5 minute read time
Glenn Exton, head of data and analytics at RBS International, talks through common biases that might be skewing your decision-making processes.
Consider this. You are about to buy a new car and have finally made up your mind which make and model you are going to buy. You then set off for work the next morning, and every second car you see on the road is the same model as the one you have chosen.
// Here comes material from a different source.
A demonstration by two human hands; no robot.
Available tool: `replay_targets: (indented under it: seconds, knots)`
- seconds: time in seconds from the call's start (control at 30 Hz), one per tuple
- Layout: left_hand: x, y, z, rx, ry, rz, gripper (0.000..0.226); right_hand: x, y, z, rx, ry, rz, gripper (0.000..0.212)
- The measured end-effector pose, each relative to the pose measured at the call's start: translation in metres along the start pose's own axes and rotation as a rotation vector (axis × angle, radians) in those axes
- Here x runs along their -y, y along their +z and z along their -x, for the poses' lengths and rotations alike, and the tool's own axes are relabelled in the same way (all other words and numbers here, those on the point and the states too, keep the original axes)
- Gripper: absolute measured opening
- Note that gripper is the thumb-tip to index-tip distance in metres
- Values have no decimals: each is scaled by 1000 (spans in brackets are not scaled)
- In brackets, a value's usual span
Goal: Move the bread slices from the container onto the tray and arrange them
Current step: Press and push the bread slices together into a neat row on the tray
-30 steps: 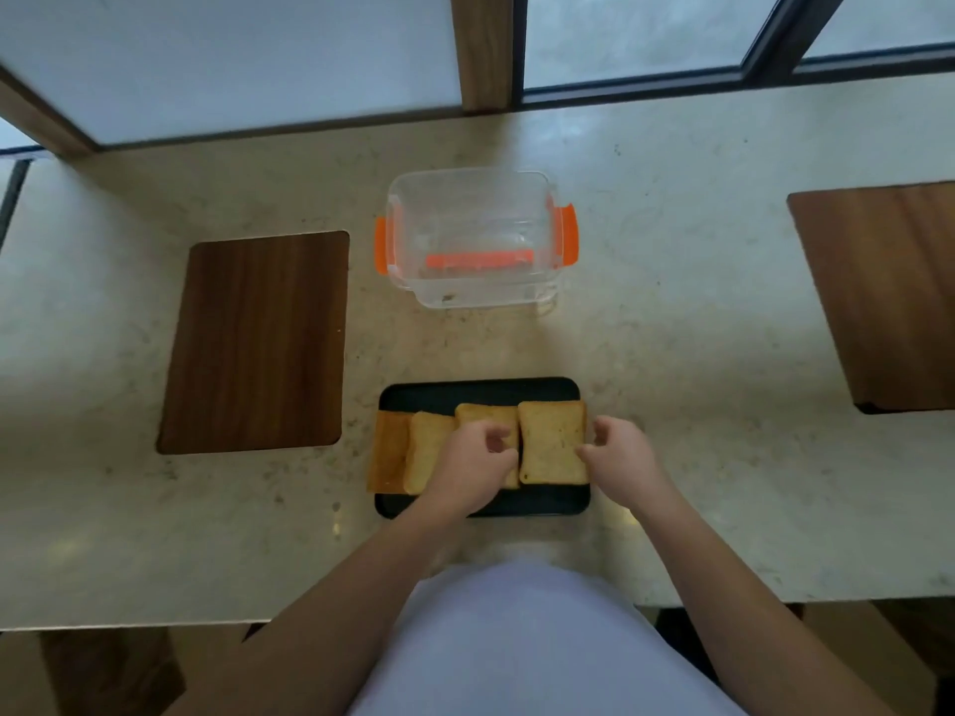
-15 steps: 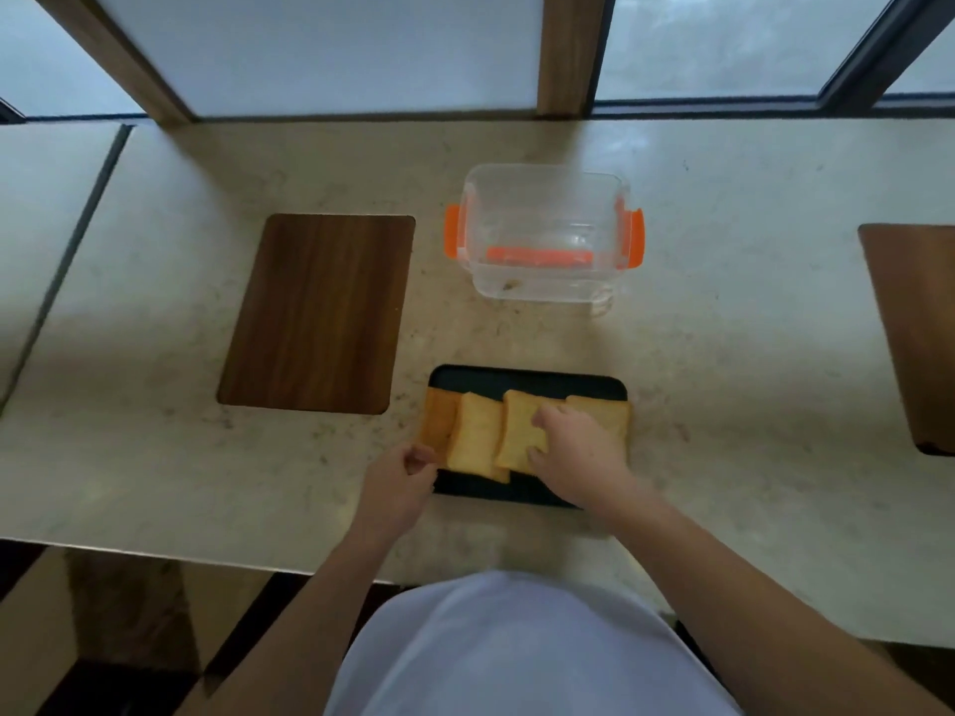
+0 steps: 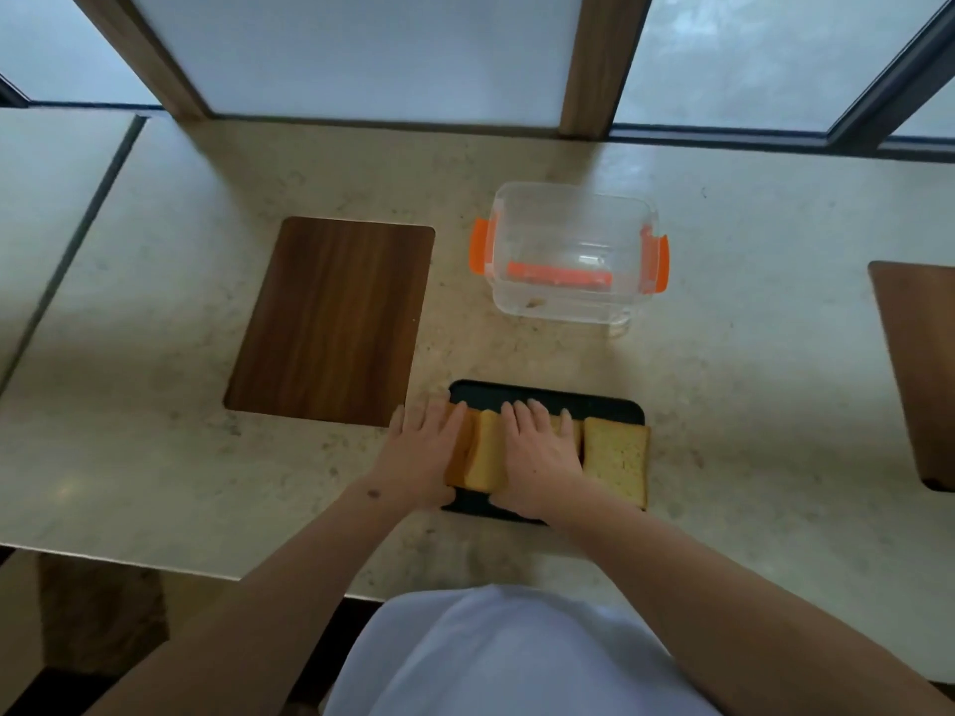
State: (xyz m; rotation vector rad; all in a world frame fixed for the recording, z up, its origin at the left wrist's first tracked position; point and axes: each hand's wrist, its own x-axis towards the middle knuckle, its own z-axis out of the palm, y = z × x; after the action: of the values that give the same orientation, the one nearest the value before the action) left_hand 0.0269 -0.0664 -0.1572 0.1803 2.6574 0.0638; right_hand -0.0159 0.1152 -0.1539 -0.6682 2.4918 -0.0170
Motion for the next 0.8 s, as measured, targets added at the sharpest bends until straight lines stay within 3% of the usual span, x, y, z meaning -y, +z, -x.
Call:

Why is this? Has the model gained in popularity overnight? Most likely not. In fact, your eyes are seeing what you have unconsciously programmed your brain to see. In other words, you have fallen victim to confirmation bias.
So what is confirmation bias?
Confirmation bias happens when you have already decided on an answer; you will then subconsciously try to find the data that confirms that answer, and will disregard any data to the contrary. Needless to say, that is not quite the right approach to working with data.
It is natural to have a gut feel about things; most of us do. But the key to avoiding confirmation bias is to be flexible with our gut feeling, to allow for contradictions. Fix your decision criteria first and set that in stone. Only consider challenging your gut feeling if the information that you extract from the data informs you to do so. The goalpost should not move once set, so once it is, this is when you should delve into data analysis to come to a decision.
Are you skewing your decisions?
To make an informed decision we need good data. Good data needs to be accurate, complete, there needs to be enough of it, and it should also be representative. What that last term means in this context is that the sample we are analysing should represent the population as a whole, otherwise the outcome will be skewed.
If we are to assess the popularity of cricket as a sport, and we conduct a survey outside a cricket club, it is clear that the results will over-inflate cricket’s popularity. That is because we are only asking people who are, in all likelihood, interested in the sport already. In other words, our assessment will suffer from selection bias. The correct selection process would be to ensure that all different groups present in a population are represented in the sample that will be used for analysis. That will be a fair sample, and it will give us a fair outcome.
What if the decision outcome does not go as expected?
Outcomes are important. If you consider our actions at work and at home, we look towards achieving a set of outcomes. After all, an outcome is what we are working towards and hoping to influence in a positive way via the decisions we are making. But what if the expected outcome does not materialise, and instead something quite the opposite happens?
If we are to assess the popularity of cricket as a sport, and we conduct a survey outside a cricket club, it is clear that the results will over-inflate cricket’s popularity
Let’s say every month you decide to put your excess income into your savings account, while your neighbour decides to buy lottery tickets instead. Now if your neighbour does go on to win the jackpot, does this mean your original decision was wrong? Should you change your mind based on this outcome, stop saving and buy lottery tickets from now on? Obviously not, as that would be an extreme case of outcome bias messing with your perfectly rational decision.
In other words, a decision should be judged on the merit of information available at the time of making it. It would be wrong to judge, and often nothing short of disastrous to change a decision, on the basis of a random outcome.
Introducing the family of decision biases
The cases we have discussed so far are all instances of decision bias. And these are not the only types of decision bias. There are several others, including but not limited to:
- Survivorship bias: a type of statistical bias in which you concentrate on the part of the data set that was already preselected in some way, and disregard the part of the data set that was not (because it is no longer visible). This can lead to over-optimism as failures are ignored – for example, excluding businesses that no longer exist from an analysis of financial performance in a certain sector.
- Recall bias: this is a commonly occurring error in a research or interview scenario, when a person’s possibly inaccurate recollection of a past event is relied upon as evidence.
- Funding bias: the tendency for a study or research exercise to support the interests of the study’s financial sponsor.
- The Ikea effect: a cognitive bias in which consumers place a disproportionately high value on products they partially created, such as in the case of Ikea’s flat-pack furniture. A 2011 study found that respondents were willing to pay 63% more for furniture they had assembled themselves than for equivalent pre-assembled items.
As decision-making is inherently a cognitive activity, individual subjective predispositions can disrupt objective judgement. This in turn could result in misrepresentation of data, incorrect decisions, and everything else that follows. It is evident that it is quite easy for these decision biases to creep in, whether in day-to-day life or when handling data and looking for outcomes at work.
To avoid decision biases, it’s imperative to be aware of them and to know in what way they can influence your decision-making. It will then be a case of taking the necessary actions to eliminate them, via steps like data source verification and random sampling, exploratory rather than confirmatory data analysis, reviewing findings with peers and involving all stakeholders in decision-making to gain different perspectives, in order to arrive at a fair and robust outcome.